Man was not made to inherit the stars but to be stewards of the Earth.
“We choose to go to the moon. We choose to go to the moon in this decade and do other things, not because they are easy, but because they are hard.” These words, spoken by President John F. Kennedy in his address at Rice University in 1962, set the course for the Apollo missions in pursuit of the unknown, in defiance of the perceived impossible. Though Kennedy did not live to see the fruits of his ambition, the first human to do so, American Neil Armstrong, touched down on the moon’s surface seven years after his address.
Sixty-four years later, I cannot be the only one who was thinking back on Kennedy’s speech as the crew of the Artemis II was preparing to take off on their journey around the moon. By the time this is published, they will be well on their way to exploring space further than anyone else has ever gone before, embarking on the first human lunar flight in over half a century.
However, amidst all the excitement surrounding the launch, I ask you to rest your craned necks and focus instead on what’s been under our noses the entire time.
The world is suffering immensely, and our solution is not found in the stars. Our sustained desire to venture beyond our prescribed bounds is not, in my view, a representation of exploration but rather emblematic of a gross dereliction of duty towards the planet and the future of humanity. For decades, the unanimous opinion of the world’s leading climate change experts has pointed to the need for large-scale and immediate change if we are to survive as a species. For decades, their calls have been ignored.
Our world is literally dying, growing sicker and sicker every year. Instead of offering it the palliative it needs, we have continued to poison our oceans, destroy our rainforests, and pollute our skies all in the name of profits over people.

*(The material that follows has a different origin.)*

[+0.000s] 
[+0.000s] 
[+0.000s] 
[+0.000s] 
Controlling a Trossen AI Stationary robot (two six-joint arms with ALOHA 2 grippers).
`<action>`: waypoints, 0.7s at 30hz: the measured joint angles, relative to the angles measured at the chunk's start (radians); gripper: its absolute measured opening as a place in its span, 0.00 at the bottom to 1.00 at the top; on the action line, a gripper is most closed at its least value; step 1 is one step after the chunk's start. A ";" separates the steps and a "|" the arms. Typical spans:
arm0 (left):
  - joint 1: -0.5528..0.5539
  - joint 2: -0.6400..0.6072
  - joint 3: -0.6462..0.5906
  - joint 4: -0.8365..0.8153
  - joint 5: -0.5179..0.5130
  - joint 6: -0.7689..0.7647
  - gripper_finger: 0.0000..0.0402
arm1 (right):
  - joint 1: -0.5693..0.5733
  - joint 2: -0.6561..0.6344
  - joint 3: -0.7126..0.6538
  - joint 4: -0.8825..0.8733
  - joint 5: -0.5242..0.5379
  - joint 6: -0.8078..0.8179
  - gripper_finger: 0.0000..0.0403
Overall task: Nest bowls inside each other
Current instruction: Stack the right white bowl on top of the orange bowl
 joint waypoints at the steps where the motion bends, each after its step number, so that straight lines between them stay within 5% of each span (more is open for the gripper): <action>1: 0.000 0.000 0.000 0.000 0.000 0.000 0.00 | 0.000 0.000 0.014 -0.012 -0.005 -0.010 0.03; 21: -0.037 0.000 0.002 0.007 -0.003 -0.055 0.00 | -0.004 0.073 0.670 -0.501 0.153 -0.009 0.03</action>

Peter Thiel, the infamous co-founder of PayPal and Palantir, was asked in an interview if he believed humanity should endure. He paused, for far too long, before finally answering, “Yes.” The world was in uproar, and some went as far as to label him a sociopath; yet, for completely different reasons, I have found myself pausing to reflect on the same question. The question is not whether humanity should endure—obviously, I would want it to—but whether humanity deserves to. That is a harder question to grapple with.

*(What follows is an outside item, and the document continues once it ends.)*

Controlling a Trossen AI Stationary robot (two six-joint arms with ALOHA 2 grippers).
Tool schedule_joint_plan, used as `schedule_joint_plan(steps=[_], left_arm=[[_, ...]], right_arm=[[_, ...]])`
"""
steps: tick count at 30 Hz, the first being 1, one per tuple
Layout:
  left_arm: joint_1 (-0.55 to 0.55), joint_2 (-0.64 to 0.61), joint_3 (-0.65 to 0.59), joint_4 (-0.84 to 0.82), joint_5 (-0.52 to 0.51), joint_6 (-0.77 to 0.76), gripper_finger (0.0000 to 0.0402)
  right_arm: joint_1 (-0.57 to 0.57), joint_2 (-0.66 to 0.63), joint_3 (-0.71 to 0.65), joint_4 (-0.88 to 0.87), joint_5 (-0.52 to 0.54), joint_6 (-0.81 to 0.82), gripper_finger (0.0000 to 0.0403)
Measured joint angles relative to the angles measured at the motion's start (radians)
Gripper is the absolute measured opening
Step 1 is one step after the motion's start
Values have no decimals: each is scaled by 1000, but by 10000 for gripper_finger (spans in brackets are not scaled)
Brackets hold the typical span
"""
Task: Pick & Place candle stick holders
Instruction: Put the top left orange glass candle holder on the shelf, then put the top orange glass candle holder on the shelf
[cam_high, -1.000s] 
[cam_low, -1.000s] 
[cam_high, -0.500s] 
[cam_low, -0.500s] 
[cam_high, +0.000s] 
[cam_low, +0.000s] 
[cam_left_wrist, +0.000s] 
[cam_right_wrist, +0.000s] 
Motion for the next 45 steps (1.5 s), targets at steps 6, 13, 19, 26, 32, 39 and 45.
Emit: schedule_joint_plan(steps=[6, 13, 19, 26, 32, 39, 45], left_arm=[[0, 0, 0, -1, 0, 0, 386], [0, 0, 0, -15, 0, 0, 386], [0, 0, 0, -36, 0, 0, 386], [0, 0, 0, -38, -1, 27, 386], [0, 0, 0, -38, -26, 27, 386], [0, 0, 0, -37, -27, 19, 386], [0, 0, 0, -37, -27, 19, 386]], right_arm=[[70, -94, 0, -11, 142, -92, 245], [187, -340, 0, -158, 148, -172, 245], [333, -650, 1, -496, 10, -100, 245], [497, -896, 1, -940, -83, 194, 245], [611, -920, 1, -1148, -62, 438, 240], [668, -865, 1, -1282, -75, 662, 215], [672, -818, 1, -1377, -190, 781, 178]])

The concept of deserving on a species level is, in and of itself, complicated to dissect, primarily due to the complexity and sheer scale of a group of over 8 billion people. How can we condemn the future generations to a fate completely out of their control? A fate brought upon by people in positions of actionable power who have systematically ignored all the warning signs pointing towards a day of reckoning that they will never see. It doesn’t seem fair, and it isn’t, but through our actions today, we have shown little regard for the fate of the future.
Though I project an air of complete doom and despair, humans have a funny habit of getting out of a bind when we really need to. Take the ozone layer crisis, for example: large-scale atmospheric damage threatened to disrupt entire ecosystems and, by extension, our fundamental way of life. The world rallied and signed the Montreal Protocol in 1987 to protect the ozone layer, and 20 years later, the effort paid off. Evidence suggests that the damage is repairing itself in what can only be viewed as a win for science and the world more broadly. Despite always seeming to come out on top, the question remains: Do we deserve to keep on winning and endure?
The power of Kennedy’s words is not lost on me. His speech at Rice is so often cited as a testimony to human ambition, and it so easily could be reframed as our call to action on the climate. Kennedy spoke of going to the moon “not because [it was] easy, but because [it would be] hard.” What is harder than an unprecedented coordinated global response in pursuit of survival? Kennedy described the task of space exploration as a challenge “that we are willing to accept, one we are unwilling to postpone,” but, in the case of climate change, I think willingness is not enough. There are scores of people working towards carbon neutrality and improving the climate, but it isn’t enough. This cannot merely be a cause we are “willing to accept” but one we must be “unwilling to postpone.” Climate change has been the next generation’s issue for far too long, and if we draw our line in the sand today, the choices we make will determine the destiny of generations to come.
If we cannot meet this task with the gravity it deserves, if we cannot find the so-called indomitable spirit, then the answer to the deserving question becomes clear. Squandering our opportunity to persevere and the consequences that come with it is not only an injustice to the future but is a punishment we will have earned.
If one views the Earth as a ship, perhaps the analogy is easier to understand. Like any great vessel, it has borne the full weight of our evolutionary journey to the present moment. All the while we’ve been poking holes into its hull, and we’ve poked one too many—the ship is taking on water. Soon it will be listing and, in the not-too-distant future, it may sink. We are the captains of this ship, and when a ship sinks, the captain goes down with it.
All is not lost.
There is still time, but the window is closing. As the crew of Artemis II goes further than any human has ever gone, I hope they look back at the Earth and see it in all its beauty. The Earth is not just another inconsequential speck in an otherwise endless abyss of darkness. It is our home, and there isn’t, for all we know, another planet like it. The chapter on humanity in the hypothetical book of everything there ever was and will be is not yet finished, and the final lines should not, and I believe won’t, be ones of passive acceptance.